Get ready for the coming planetary crisis

BJ

BJ
It's 10:30pm in Seattle, 82 degrees down from 100. It was 106 in Portland today. ONE HUNDRED AND FUCKING SIX. This is the Northwest, not the desert. Getting ready for a whole new era of planetary awareness, people? Get ready for the coming crisis, seriously. It's just starting.

And just three days ago the moon astronauts were on the air, prosletyzing for colonizing Mars.

When things are really fucked up here, we will look back out our laxness with great regret. I guarantee it. In most of our lifetimes.

Channeling my inner monkey.

It was a rough day.

We have to wake up and do something.
 
At least this thread makes me feel better about not having moved to Portland after finishing school, something we came close to doing.

Here in the mid-South we have experienced two extremes in the past three summers. The first was a Phoenix-like summer with record high temperatures between 105-110 degrees and very little rain. This summer we've had patches of Buffalo-like summer. Being able to sleep with the windows open in July is well outside the range of normal here.
 
nocoast.jpg
 
originally posted by SFJoe:
originally posted by Kevin Roberts:
nocoast.jpg
Why the prejudice against Utah?

Maybe mountains are considered honorary coast? That still doesn't explain the exclusion of OK, but I tend to exclude it on general principles anyway. Any state that considers ORU an asset is to be shunned.

Mark Lipton
 
originally posted by MLipton:
originally posted by SFJoe:
originally posted by Kevin Roberts:
nocoast.jpg
Why the prejudice against Utah?

Maybe mountains are considered honorary coast? That still doesn't explain the exclusion of OK, but I tend to exclude it on general principles anyway. Any state that considers ORU an asset is to be shunned.

Mark Lipton

Everybody knows that OK is just north Texas.

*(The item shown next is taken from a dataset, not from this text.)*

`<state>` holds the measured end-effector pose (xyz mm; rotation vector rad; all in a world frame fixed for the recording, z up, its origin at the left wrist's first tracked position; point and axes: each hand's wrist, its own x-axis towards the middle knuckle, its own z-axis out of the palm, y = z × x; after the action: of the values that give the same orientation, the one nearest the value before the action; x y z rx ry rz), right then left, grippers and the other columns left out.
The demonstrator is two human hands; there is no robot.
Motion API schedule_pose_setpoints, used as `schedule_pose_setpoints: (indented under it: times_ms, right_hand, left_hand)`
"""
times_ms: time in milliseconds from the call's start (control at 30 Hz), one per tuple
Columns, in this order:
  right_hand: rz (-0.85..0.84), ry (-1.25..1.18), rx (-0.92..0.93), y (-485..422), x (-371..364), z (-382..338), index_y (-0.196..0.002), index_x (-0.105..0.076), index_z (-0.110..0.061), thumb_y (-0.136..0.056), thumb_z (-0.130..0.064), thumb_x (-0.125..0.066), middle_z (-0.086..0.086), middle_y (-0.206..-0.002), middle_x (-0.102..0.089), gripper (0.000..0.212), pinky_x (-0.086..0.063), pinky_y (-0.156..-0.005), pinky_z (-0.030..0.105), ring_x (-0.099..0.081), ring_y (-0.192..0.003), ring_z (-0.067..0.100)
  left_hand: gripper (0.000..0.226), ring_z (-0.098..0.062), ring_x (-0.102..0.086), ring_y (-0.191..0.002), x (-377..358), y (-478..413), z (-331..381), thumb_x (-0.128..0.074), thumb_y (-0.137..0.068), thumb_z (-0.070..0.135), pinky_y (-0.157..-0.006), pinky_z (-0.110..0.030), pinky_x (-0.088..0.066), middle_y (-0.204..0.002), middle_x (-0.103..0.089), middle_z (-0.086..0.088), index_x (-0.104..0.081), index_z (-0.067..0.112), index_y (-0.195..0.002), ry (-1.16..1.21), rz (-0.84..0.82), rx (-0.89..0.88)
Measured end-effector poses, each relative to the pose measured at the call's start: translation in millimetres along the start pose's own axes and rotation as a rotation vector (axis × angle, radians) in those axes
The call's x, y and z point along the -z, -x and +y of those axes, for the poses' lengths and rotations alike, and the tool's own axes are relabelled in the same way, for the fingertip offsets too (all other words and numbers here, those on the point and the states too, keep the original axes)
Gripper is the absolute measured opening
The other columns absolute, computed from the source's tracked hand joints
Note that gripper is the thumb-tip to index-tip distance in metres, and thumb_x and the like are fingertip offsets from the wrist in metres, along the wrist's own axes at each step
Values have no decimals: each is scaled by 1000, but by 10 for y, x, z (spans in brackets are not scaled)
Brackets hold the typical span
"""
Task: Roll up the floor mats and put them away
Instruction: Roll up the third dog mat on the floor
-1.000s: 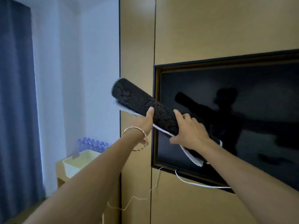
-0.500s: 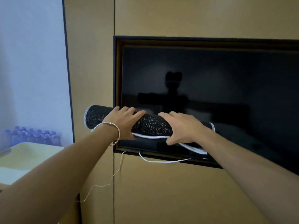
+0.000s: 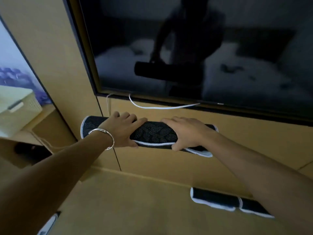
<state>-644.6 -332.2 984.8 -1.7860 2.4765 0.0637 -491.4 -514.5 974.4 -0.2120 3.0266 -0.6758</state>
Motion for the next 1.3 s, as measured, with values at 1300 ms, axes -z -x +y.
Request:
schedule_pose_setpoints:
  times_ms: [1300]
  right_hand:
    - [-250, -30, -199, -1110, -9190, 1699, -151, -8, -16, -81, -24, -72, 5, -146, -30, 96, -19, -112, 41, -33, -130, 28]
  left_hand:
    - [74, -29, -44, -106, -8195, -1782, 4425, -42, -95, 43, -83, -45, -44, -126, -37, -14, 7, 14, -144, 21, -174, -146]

Speaking as the spouse of someone whose spouse had multiple job interviews at state universities in OK, I'm very happy that they didn't work out. It could have been fine, but I'm just as happy to not be moving to OK. Now whether that's better than the uncertainties and vagaries of the academic job market, we'll see next year.

cheers,

Kevin
 
originally posted by Brad L i l j e q u i s t:


It was a rough day.

We have to wake up and do something.

There is the well-worn observation that a frog placed in a cup of hot water will jump out, whereas one placed in cold water that is then heated on a stove will stay put until dead (disclaimer: no animals were harmed in this poast). I fear that complacency will remain until matters are well out of hand. We're already 0.5C warmer on average than we were in 1970:
Instrumental_Temperature_Record.png
How much warmer will we need to get before people drop the "if" from statements about global warming? I'm now convinced that until it becomes economically necessary to modify our behavior, little will be done in the US to combat global warming.

Cheers from the cool, rainy Midwest,
Mark Lipton
 
originally posted by Bwood:
At least this thread makes me feel better about not having moved to Portland after finishing school, something we came close to doing.

You went to finishing school? Would you say that this is what got you accepted into Wellesley?

I was in Portland earlier this week and was surprised to see signs on the freeway telling us to drive less because of a smog alert. I thought everything in Portland was green and hippy-dippy groovy and that the smog demon only existed in Southern California. Maybe all of Portland's refugees from the shores of North Hollywood and Touluca Lake brought the bad air with them to remind them of their roots?